En la fase de capacitación, DeepSeek utiliza una variedad de optimizaciones de hardware y algoritmos, incluido el marco de capacitación de precisión mixta FP8 y el algoritmo DualPipe para la paralelización de tuberías, lo que reduce los costos de capacitación. Se afirma que todo el proceso de entrenamiento de DeepSeek-V3 se completa en 2788K horas de GPU H800 o aproximadamente $ 5,57 millones, que es mucho menos que los cientos de millones de dólares que normalmente se gastan en el entrenamiento previo de grandes modelos de lenguaje.
DeepSeek-V3 se ha convertido en el modelo de código abierto más potente del mercado. Múltiples pruebas comparativas realizadas por la compañía mostraron que superó al GPT-4o de código cerrado en la mayoría de las pruebas, excepto en SimpleQA y FRAMES, centrados en inglés, donde el modelo OpenAI lideró con puntuaciones de 38,2 y 80,5 respectivamente (las puntuaciones de DeepSeek-V3 son 24,9 y 73,3). respectivamente). DeepSeek-V3 tuvo un desempeño particularmente bueno en los puntos de referencia de chino y matemáticas, con una puntuación de 90,2 en la prueba Math-500, seguido por el 80 de Qwen.
Actualmente, el código de DeepSeek-V3 está disponible bajo una licencia MIT en GitHub y el modelo se proporciona bajo la licencia de modelo de la empresa. Las empresas también pueden probar nuevos modelos a través de DeepSeek Chat, una plataforma similar a ChatGPT, y acceder a API para uso comercial. DeepSeek proporcionará la API al mismo precio que DeepSeek-V2 hasta el 8 de febrero.
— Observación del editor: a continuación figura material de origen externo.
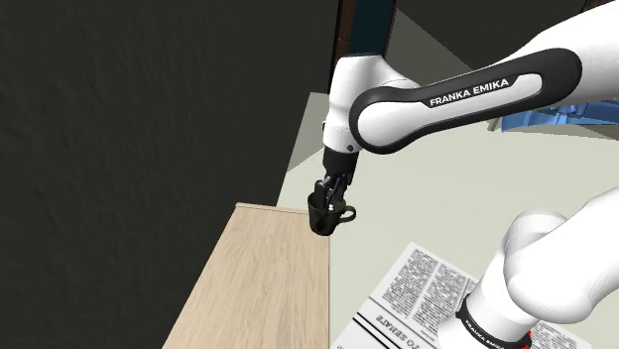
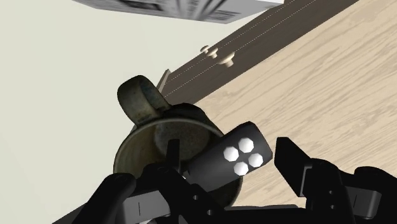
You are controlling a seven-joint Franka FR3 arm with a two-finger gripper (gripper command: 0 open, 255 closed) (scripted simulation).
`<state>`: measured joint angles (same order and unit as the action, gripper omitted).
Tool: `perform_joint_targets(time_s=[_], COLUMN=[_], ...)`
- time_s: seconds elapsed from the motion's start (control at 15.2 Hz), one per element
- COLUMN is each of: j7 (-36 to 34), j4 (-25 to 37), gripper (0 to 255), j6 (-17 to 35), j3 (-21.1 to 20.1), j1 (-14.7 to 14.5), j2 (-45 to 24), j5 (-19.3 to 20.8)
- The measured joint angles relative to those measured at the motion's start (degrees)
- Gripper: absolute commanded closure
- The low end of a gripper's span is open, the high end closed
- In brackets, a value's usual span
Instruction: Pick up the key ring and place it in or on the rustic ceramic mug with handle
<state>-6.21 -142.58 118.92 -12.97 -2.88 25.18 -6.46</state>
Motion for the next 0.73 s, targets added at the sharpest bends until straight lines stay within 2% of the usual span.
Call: perform_joint_targets(time_s=[0.4,0.73], j7=[0.0,0.12], j4=[-0.01,4.87], gripper=[0,0], j6=[0.01,-6.91], j3=[0.0,0.7], j1=[0.0,0.08], j2=[0.0,2.15], j5=[0.0,0.21])
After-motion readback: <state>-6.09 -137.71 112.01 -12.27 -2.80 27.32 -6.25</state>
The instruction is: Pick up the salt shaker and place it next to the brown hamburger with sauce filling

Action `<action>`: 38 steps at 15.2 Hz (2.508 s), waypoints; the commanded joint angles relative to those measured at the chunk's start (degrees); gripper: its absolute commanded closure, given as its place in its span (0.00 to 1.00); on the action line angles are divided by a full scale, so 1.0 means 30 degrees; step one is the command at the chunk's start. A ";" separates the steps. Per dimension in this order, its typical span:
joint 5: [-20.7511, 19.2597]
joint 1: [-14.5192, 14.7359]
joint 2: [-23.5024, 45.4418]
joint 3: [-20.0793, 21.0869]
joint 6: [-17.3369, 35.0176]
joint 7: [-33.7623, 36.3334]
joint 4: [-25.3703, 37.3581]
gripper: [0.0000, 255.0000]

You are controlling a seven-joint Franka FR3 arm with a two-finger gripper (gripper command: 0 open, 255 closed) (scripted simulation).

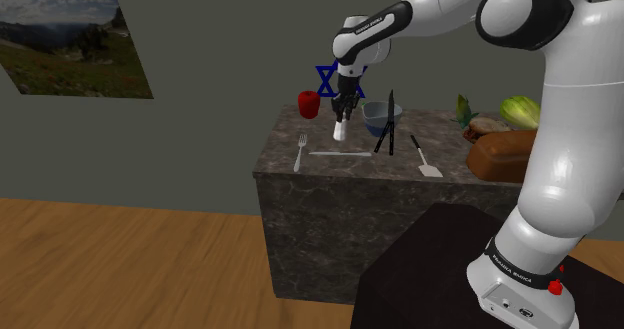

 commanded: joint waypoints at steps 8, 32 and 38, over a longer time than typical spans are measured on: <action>-0.0140 -0.0013 -0.0706 -0.0046 -0.2060 0.0205 0.1362 1.00; -0.0271 -0.0565 -0.1653 -0.0388 -0.7200 -0.0129 0.5502 1.00; -0.0243 -0.1990 -0.2861 -0.1363 -0.7029 -0.2569 0.3902 1.00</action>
Después de eso, se cobrarán tarifas de $0,27 por millón de tokens de entrada ($0,07 por millón de tokens para visitas de caché) y $1,10 por millón de tokens de salida.
Destacar:
Se lanza DeepSeek-V3, con un rendimiento que supera a Llama y Qwen.
Adopte parámetros 671B y una arquitectura híbrida experta para mejorar la eficiencia.
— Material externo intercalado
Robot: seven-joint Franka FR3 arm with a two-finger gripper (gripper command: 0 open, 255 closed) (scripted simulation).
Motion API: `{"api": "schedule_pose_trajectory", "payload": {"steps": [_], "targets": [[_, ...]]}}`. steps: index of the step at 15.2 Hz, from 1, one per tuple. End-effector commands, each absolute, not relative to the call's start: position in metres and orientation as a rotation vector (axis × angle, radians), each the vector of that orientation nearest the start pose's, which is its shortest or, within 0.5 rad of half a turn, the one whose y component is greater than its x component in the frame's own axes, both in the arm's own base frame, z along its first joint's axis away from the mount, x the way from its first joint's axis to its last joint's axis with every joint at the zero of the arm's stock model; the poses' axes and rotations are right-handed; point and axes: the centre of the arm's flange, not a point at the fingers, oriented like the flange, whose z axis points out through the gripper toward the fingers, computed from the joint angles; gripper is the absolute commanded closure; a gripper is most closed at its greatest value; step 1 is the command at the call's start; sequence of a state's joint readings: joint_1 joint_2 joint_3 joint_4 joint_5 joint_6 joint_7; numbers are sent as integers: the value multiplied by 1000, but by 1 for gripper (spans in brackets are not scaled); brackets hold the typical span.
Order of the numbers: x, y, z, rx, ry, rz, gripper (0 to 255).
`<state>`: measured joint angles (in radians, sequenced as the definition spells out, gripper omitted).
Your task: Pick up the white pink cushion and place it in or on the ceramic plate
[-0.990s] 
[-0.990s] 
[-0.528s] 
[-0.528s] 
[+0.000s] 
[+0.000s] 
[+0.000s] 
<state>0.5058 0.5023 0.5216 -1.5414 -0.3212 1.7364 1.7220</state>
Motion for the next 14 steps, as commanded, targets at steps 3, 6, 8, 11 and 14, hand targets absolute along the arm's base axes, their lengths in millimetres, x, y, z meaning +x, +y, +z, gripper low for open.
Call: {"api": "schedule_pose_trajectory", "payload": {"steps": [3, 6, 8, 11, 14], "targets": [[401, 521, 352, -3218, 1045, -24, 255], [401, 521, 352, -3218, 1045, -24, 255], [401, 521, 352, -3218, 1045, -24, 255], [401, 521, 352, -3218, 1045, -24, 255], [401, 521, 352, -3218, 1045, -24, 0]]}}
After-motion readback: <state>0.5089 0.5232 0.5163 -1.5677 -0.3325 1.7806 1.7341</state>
Las innovaciones incluyen estrategias de equilibrio de carga sin pérdidas y predicción de múltiples tokens para mejorar la velocidad.
Los costos de capacitación se reducen significativamente, lo que promueve el desarrollo de la IA de código abierto.
El código abierto y el alto rendimiento de DeepSeek-V3 tendrán un profundo impacto en el campo de la inteligencia artificial, promoverán el desarrollo de la tecnología de inteligencia artificial de código abierto y promoverán su aplicación en diversos campos. DeepSeek seguirá trabajando en el desarrollo de modelos de IA más avanzados y contribuirá a la realización de AGI. En el futuro, tenemos motivos para esperar más avances de DeepSeek.